Recorded information:
•••••
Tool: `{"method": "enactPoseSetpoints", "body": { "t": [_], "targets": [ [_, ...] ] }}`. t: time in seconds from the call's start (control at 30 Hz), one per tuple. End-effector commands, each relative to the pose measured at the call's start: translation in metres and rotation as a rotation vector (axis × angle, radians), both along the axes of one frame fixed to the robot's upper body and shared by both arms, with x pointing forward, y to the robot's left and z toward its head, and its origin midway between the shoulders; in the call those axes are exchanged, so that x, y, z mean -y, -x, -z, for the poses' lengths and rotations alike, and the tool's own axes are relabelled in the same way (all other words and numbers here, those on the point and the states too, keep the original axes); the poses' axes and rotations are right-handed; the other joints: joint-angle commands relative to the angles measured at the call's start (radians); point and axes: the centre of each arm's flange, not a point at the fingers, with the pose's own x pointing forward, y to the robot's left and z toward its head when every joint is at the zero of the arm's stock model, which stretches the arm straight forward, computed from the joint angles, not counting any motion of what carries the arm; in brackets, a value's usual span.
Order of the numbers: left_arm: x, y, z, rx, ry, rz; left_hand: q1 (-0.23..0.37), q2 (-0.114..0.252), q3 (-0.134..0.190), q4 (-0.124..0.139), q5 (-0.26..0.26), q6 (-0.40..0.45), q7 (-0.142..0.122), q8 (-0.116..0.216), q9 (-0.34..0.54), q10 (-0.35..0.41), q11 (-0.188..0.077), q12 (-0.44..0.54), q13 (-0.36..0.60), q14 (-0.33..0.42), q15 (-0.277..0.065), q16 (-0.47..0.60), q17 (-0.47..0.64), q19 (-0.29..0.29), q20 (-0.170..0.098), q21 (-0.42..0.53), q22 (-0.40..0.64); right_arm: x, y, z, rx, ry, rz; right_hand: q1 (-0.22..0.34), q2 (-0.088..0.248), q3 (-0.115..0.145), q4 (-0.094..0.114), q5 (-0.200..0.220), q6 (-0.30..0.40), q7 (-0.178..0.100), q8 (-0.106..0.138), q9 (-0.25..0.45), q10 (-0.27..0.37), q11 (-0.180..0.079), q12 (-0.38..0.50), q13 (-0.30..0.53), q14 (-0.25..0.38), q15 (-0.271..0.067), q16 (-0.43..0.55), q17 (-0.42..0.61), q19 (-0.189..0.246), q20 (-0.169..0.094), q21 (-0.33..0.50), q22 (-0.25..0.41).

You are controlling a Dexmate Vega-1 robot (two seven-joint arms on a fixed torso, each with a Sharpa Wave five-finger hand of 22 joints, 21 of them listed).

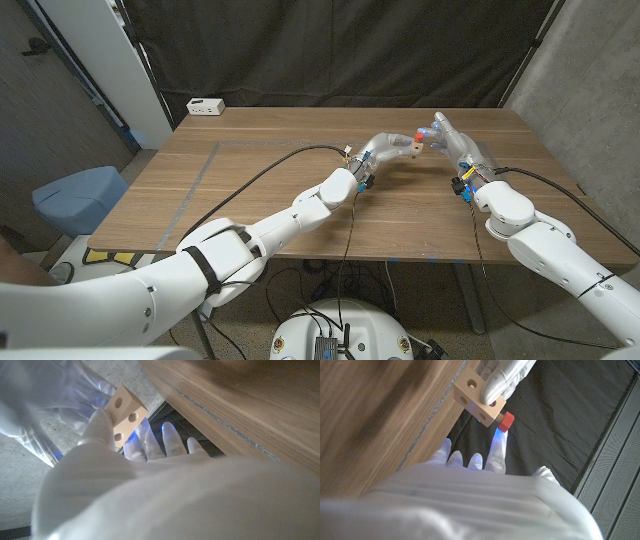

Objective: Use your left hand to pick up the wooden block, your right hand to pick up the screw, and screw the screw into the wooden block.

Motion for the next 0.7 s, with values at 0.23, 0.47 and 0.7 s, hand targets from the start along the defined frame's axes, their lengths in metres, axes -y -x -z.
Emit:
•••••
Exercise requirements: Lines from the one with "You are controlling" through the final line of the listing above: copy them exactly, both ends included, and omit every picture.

Output below:
You are controlling a Dexmate Vega-1 robot (two seven-joint arms on a fixed torso, each with a Sharpa Wave five-finger hand of 22 joints, 21 of them listed).


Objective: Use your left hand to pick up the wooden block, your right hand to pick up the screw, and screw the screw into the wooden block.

Motion for the next 0.7 s, with values at 0.23, 0.47 and 0.7 s, hand targets from the start along the defined frame's axes, their lengths in metres, axes -y -x -z.
Emit:

No additional answer is expected.